Info
Subfamily: Panicoideae
Genus etymology: Bothriochloa = "pitted grass" [Greek] refering to the pits on the lower glume in most species
Species etymology: bladhii = honorific for Peter Johan Bladh 1746-1866
Photosynthetic type: C4 (warm season)
Nativity: naturalized - accidental
First recorded in Hawaiʻi: 1916
Map
Inflorescence
Habit
Spikelets
Node
Collar
Description
Tufted perennial; culms 50–150 cm. high, erect from a shortly rhizomatous base, often robust. Leaf-blades 10–55 cm. long, 2–12 mm. wide. Inflorescence with a central axis 4–20 cm. long, the racemes numerous and borne loosely or densely in irregular whorls upon simple or branched peduncles; racemes 2–5 cm. long (the lowest shorter than the central axis), pubescent. Sessile spikelet narrowly elliptic, 3–4 mm. long; lower glume chartaceous, ± hairy below the middle, usually not glossy, with or without a pit; awn 10–25 mm. long. Pedicelled spikelet glabrous, with 0–3 pits.

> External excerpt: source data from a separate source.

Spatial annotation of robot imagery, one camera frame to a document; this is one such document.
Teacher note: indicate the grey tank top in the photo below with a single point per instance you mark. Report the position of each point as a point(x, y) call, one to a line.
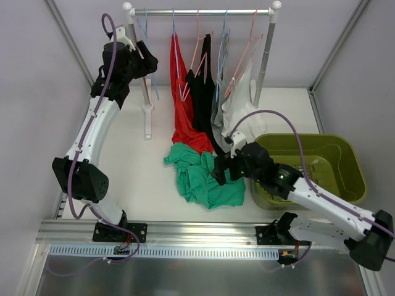
point(216, 118)

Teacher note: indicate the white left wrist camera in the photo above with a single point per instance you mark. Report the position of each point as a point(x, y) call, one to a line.
point(122, 41)

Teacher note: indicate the pink hanger under white top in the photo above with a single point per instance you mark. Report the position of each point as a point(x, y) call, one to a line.
point(248, 53)

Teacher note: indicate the aluminium corner frame post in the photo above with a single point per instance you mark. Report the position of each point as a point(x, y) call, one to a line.
point(338, 45)
point(55, 13)

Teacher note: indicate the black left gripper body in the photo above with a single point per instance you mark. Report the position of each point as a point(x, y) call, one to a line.
point(143, 58)

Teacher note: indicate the olive green plastic basket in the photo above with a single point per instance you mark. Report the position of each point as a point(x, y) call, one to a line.
point(330, 161)

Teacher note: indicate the light blue hanger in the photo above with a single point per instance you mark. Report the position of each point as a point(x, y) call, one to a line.
point(144, 34)

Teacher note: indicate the blue hanger under grey top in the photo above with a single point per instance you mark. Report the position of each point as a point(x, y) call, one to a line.
point(222, 55)

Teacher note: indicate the aluminium corner frame post right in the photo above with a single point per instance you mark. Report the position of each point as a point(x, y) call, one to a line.
point(338, 45)

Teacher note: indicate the aluminium corner frame post left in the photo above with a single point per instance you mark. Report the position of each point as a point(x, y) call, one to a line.
point(55, 13)

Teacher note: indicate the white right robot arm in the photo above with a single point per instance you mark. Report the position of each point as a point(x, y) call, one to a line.
point(365, 236)

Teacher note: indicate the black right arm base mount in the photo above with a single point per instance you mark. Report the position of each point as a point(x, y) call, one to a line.
point(267, 235)

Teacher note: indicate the white slotted cable duct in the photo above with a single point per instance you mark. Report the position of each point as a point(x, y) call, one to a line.
point(166, 252)

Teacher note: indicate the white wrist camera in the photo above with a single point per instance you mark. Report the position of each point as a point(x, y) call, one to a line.
point(237, 140)
point(122, 41)

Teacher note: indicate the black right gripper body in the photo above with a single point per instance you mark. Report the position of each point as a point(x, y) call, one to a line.
point(231, 166)

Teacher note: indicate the green tank top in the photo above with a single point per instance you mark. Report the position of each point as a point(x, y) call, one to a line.
point(195, 182)

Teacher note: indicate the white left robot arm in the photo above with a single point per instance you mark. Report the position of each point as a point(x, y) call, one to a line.
point(78, 173)

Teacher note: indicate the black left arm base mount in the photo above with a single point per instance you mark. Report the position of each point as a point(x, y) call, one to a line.
point(106, 233)

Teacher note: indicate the white tank top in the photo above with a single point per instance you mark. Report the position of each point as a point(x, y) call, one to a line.
point(237, 105)

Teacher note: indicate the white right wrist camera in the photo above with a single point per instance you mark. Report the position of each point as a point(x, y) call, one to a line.
point(237, 140)

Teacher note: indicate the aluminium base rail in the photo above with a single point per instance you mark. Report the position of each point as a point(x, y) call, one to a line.
point(156, 233)

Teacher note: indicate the red tank top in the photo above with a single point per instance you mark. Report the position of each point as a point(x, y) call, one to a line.
point(183, 110)

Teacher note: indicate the black tank top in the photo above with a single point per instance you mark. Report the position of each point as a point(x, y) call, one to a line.
point(202, 89)

(Description source: Clayton, W.D. & Renvoize, S.A. 1982. Flora of Tropical East Africa. Gramineae (Part 3). A.A. Balkema, Rotterdam. 448 pp. )
Caespitose perennial of variable habit; culms up to 100 cm high, rather straggling, the nodes glabrous, the internodes terete or channelled on one side; leaf sheaths barbate at the base; ligule membranous; leaf laminas up to 30 cm × 10 mm, almost glabrous, tapering gradually to a slender apex. Inflorescence paniculate, with numerous slender branches 2–5 cm long on a common axis 3–10 cm long; lowermost branches sometimes themselves branched; spikelets usually dark purple or flushed with purple; rhachis internodes and pedicels pilose with hairs up to 2.5 mm long. Sessile spikelet 3–4 mm long, barbate at the base; inferior glume pilose below the middle on the back, rarely glabrous, rigidly ciliate on the margins above, depressed along the middle, with a deep or shallow pit in the upper part, the pit sometimes absent in some spikelets, rarely absent altogether; superior glume lanceolate, the margins sparsely ciliate above or glabrous, depressed along both sides of the keel, the keel scabrid above; inferior floret empty, the lemma oblong, obtuse, glabrous; superior floret epaleate, with stipitiform lemma; awn 10–18 mm long, geniculate, glabrous; anthers c. 1.5 mm long. Pedicelled spikelet usually smaller than the sessile spikelet and reduced to 1 or 2 glumes, rarely well developed and with the inferior glume pitted.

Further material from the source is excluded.